What do Big Pharma ads on TV and Diet Coke have in common? Both are targets of Robert F. Kennedy, Jr., the new head of the Health and Human Services department.

In his early efforts to press the “Make America Healthy Again,” Kennedy has singled out two seemingly different issues: those ubiquitous television ads for pharmaceuticals, and whether people on federal food assistance programs should be able to buy soda and junk food on the taxpayer dime.

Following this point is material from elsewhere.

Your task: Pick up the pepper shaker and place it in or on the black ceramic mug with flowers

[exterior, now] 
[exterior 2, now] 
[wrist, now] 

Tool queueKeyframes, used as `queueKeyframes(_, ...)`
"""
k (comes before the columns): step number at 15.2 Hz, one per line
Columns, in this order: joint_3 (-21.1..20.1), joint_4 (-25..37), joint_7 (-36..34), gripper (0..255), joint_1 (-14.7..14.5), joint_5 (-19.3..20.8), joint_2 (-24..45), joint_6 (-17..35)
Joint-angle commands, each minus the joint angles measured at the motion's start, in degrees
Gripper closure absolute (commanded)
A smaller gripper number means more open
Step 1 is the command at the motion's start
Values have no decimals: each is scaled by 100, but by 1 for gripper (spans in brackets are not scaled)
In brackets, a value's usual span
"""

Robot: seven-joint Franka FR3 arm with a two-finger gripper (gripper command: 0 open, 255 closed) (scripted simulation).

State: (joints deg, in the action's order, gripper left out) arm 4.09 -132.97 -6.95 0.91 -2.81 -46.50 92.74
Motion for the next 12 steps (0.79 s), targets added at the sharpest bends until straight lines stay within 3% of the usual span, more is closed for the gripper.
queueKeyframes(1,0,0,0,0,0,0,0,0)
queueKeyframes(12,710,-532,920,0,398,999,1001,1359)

Popping open a can of Diet Coke to open the latest episode of The Drill Down, host Peter Schweizer savors the taste of crony capitalism.

Robert F. Kennedy Jr.’s campaign to swiftly bar the use of food stamps to buy soda is fueling tensions between his team and the Agriculture Department. Of course, the American Beverage Association, a trade group that lobbies on behalf of “Big Soda,” is firing back, too.

HHS wants the Trump administration to approve petitions from the governors of Kentucky and West Virginia to ban soda purchases from the Supplemental Nutrition Assistance (SNAP) program for the first time. But the USDA controls the program, not HHS. So that sets up a conflict, and for the beverage industry the stakes are very high.

The SNAP program costs $100 billion per year and serves about 42 million Americans.

Co-host Eric Eggers says that Coca-Cola would see a 2.5 percent decline in worldwide sales if sugary sodas were no longer covered by SNAP nationwide. Coca-Cola is just one of many makers of soda. Moreover, about 25 percent of all SNAP program spending is done at the cash registers at Walmart, so its influence will be felt as well.

The show also takes on another perennial issue and MAHA target — pharmaceutical advertising on television.

Every American is used to hearing and seeing ads for miracle drugs when watching television, especially news programs and sports. They often show bright, happy old people whirling around in golf carts or briskly walking while a voiceover speed-reads a cocktail of terrifying potential side effects.

“I’m generally a free-speech guy, but what is the purpose of these ads? They are meant to create demand for new, expensive drugs,” Schweizer points out.

Here also is the brewing conflict with those who make money based on those ads — media companies that sell those ad spaces to Big Pharma. About 30 percent of the ads sold for any news show on TV are for pharmaceuticals. Many people have noticed how generally easy the news media at those networks go on pharmaceutical companies.